• **Problem to solve**
Extract every line of the material that holds the string "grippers".

• **Data shown**
-------------------------
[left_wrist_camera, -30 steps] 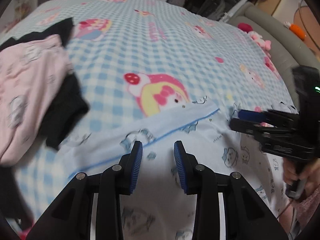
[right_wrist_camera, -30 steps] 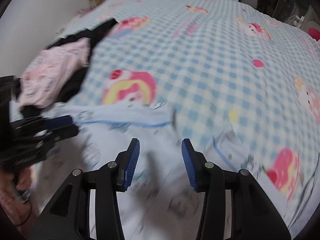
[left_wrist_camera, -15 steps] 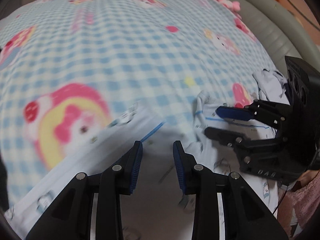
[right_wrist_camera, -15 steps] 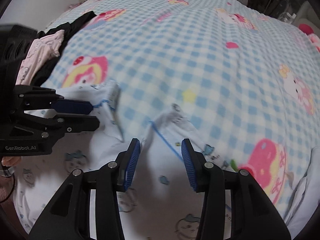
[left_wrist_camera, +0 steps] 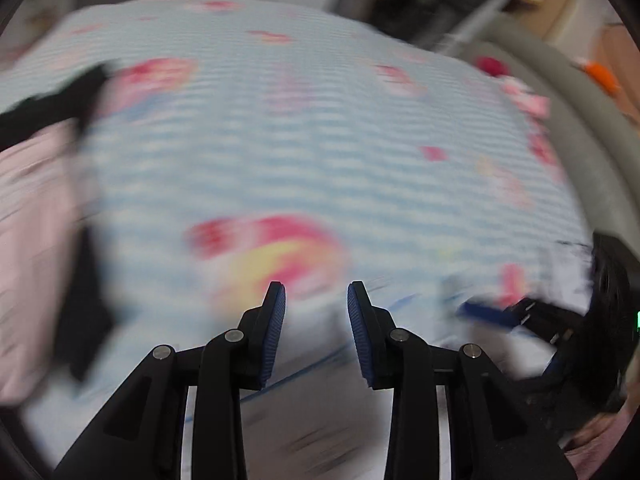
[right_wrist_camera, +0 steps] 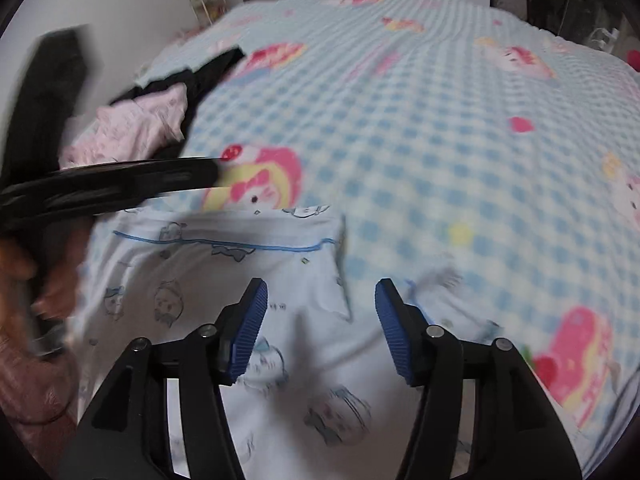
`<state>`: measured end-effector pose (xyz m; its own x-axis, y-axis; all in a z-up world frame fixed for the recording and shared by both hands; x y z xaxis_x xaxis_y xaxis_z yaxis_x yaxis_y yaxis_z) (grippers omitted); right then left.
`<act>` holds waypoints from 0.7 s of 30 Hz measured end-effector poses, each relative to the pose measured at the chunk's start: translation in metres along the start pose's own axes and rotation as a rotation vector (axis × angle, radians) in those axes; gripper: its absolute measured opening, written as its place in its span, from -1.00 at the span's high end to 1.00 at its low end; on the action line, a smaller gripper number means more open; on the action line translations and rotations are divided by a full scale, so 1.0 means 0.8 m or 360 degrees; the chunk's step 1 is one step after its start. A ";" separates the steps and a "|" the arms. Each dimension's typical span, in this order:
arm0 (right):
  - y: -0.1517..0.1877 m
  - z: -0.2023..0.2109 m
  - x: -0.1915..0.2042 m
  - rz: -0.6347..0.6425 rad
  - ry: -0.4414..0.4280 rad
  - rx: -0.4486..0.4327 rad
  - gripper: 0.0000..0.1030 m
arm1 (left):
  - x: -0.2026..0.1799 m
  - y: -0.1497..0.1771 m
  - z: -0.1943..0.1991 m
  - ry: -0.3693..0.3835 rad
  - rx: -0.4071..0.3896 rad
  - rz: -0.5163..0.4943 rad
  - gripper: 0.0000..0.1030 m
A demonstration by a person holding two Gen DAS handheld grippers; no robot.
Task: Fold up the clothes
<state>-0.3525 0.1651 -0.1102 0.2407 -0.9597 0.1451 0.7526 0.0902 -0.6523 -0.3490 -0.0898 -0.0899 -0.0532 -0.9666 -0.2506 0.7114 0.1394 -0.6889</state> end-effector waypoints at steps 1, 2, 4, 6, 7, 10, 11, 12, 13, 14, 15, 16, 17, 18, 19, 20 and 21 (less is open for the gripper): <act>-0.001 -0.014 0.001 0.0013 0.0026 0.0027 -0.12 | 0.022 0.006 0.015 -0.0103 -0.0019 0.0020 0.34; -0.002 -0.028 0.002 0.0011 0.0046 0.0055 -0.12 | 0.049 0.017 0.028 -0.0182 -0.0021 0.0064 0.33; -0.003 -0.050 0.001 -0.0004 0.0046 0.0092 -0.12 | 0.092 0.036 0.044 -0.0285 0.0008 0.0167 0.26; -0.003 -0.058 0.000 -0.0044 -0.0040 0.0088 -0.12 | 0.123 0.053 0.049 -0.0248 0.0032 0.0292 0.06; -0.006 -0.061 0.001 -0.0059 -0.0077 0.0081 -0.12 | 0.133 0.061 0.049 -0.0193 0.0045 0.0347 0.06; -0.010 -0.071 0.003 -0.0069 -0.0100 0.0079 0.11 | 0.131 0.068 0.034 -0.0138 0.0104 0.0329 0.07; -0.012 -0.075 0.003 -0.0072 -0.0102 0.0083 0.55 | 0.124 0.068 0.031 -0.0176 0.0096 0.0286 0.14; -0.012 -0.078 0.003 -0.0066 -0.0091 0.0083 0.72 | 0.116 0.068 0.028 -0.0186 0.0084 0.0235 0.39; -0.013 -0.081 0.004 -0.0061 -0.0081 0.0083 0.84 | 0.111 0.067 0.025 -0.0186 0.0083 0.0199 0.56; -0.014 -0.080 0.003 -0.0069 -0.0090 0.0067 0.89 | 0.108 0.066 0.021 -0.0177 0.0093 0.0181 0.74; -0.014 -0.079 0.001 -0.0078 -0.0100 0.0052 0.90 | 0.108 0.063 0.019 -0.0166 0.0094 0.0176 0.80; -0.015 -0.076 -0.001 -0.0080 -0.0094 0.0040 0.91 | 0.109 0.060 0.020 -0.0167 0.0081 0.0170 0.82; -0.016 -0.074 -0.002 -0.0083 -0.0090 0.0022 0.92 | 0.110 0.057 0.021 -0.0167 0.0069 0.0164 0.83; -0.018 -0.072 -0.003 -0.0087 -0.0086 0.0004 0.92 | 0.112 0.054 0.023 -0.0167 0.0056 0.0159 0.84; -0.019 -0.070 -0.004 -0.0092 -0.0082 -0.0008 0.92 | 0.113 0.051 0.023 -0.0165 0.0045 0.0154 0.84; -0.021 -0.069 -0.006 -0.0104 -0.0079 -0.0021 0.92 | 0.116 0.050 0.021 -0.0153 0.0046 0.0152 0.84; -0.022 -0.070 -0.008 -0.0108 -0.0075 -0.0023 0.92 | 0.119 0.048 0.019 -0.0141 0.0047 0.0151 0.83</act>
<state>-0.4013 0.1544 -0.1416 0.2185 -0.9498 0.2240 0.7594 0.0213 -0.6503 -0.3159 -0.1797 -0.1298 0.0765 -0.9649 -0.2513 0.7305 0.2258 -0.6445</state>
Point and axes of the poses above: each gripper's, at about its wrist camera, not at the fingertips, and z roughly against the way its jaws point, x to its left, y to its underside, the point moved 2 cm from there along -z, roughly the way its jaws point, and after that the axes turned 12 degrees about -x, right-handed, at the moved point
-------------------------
• **Result of the exercise**
`<state>`: measured end-effector pose (xyz m; its own x-axis, y-axis; all in a z-up world frame fixed for the recording and shared by both hands; x y z xaxis_x xaxis_y xaxis_z yaxis_x yaxis_y yaxis_z) (grippers omitted); right then left.
A demonstration by a person holding two Gen DAS handheld grippers; no robot.

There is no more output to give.